Aminadab realizes that Georgiana is indeed perfect the way she is, and should not be tampered with. This is shown in a quote from Aminadab, “ ‘if she were my wife, I’d never part with that birthmark’ ” (48). He realizes science cannot overtake Mother Nature. Aylmer’s view towards it is one of disgust. He thinks “it will be such a rapture to remove it” (48). This shows the contrast of the men, Aminadab and Aylmer. When Aminadab chuckles the ”hoarse, chuckling laugh,” (55) at the end of the story, it really drives Hawthorne’s point home.

That is, it is laughable to believe that science can solve all of life’s mysteries. Aylmer’s book of experiments and their results is a metaphor for how scientific discovery only leads us to find more questions not answers. In Aylmer’s book, it shows that all his great achievements and discoveries were merely accidents and by-products of his original goals that failed to achieve conclusive answers: “his most splendid successes were most invariably failures, if compared with the ideal at which he aimed” (51).

It becomes apparent to the reader that all of Aylmer’s attempts were merely futile and in vain. “ ‘The concoction of the draught has been perfect,’ said he, in answer to Georgiana’s look. ‘Unless all my science have deceived me, it cannot fail’ ” (54). Alas, the draught is far from perfect, all of Aylmer’s science has deceived him and his ultimate failure comes to fruition as Georgiana dies. Aylmer is but a mere man. The hand-like birthmark on Georgiana’s face symbolizes her mortal imperfection that kept the union between spirituality and mortality.

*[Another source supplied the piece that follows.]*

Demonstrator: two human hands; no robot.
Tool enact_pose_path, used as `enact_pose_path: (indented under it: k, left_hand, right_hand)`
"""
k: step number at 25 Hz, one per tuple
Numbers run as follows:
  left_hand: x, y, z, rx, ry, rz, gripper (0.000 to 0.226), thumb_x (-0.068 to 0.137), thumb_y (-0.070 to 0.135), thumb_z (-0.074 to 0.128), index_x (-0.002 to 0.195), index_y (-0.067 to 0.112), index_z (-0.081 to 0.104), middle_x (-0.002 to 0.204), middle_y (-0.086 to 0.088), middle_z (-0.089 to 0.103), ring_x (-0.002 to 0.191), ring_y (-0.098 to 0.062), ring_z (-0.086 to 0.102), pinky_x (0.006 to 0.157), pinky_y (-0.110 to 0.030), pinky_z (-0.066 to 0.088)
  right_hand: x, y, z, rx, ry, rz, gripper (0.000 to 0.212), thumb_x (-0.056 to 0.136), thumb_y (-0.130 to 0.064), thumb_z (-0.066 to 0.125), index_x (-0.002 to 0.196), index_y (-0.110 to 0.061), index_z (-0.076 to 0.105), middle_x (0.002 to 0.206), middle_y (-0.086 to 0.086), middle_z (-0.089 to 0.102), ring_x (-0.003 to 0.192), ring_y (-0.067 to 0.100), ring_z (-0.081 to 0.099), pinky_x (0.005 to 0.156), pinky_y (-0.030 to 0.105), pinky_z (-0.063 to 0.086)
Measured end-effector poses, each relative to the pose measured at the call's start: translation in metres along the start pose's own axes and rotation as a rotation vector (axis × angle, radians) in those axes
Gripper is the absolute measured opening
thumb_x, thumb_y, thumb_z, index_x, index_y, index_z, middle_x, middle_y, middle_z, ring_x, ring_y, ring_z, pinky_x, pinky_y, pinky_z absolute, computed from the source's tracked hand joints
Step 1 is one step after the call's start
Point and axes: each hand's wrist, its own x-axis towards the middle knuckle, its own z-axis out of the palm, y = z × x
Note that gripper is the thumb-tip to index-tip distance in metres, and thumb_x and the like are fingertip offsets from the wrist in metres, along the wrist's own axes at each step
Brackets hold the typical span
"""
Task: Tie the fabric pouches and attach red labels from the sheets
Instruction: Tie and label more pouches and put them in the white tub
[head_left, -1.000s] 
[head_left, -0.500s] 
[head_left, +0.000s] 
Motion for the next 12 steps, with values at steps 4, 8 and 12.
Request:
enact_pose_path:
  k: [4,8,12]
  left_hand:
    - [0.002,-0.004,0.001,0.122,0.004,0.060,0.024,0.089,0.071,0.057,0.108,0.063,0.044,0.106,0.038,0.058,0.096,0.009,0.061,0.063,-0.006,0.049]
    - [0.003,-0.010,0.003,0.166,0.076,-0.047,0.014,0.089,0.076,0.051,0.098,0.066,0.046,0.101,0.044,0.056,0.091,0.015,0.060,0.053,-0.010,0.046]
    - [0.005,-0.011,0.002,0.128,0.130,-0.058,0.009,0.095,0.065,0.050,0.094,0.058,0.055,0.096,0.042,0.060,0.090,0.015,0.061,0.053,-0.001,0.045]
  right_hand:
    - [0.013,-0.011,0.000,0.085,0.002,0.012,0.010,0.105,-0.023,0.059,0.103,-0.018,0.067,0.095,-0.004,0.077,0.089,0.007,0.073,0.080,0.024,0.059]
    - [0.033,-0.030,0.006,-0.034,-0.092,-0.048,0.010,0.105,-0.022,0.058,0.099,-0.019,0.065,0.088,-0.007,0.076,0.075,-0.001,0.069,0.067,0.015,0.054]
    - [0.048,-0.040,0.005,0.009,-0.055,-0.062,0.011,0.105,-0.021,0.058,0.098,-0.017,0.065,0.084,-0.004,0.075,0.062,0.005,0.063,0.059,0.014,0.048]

Hawthorne’s critique of science relates with this because it shows the distinctiveness between what science deems as life and how life is seen through the eyes of spirituality. Science sees the birthmark as an imperfection that can be removed. This can be seen in the words of Aylmer, “ ‘I am convinced of the perfect practicability of its removal’ ” (46). This is the scientist’s view of Aylmer that believes man is capable of topping anyone or anything. Spirituality on the other hand views the birthmark as an object of necessity: “some fairy at her birth hour had laid her tiny hand upon the infant’s cheek” (44).

The birthmark is the imperfection that keeps Georgiana on the real world and not in the spiritual one. Aylmer’s inability to understand that science cannot overtake spirituality rather than the fact that science only helps to understand the spiritual aspect of life can be best summed up in the passage: “ ‘My peerless bride. It is successful! You are perfect’ ” (55). This perfectly shows that, although science can fix something, it cannot understand that it is repairing. Will science, and the further development of technology suffice to take the place of Nature?

Will it replace God in the human mind? Hawthorne leaves these questions open for the reader to ponder. Perhaps, it is the pure simplicity of life that Aminadab suggests in the story that will lead humankind to true happiness. Aylmer pursued seemingly impossible tasks that only further complicated his life, and inevitably destroyed his own spirit through the death of his wife Georgiana. “Alas! It was too true! The fatal hand had grappled with the mystery of life, and was the bond by which an angelic spirit kept itself in union with a mortal frame” (55).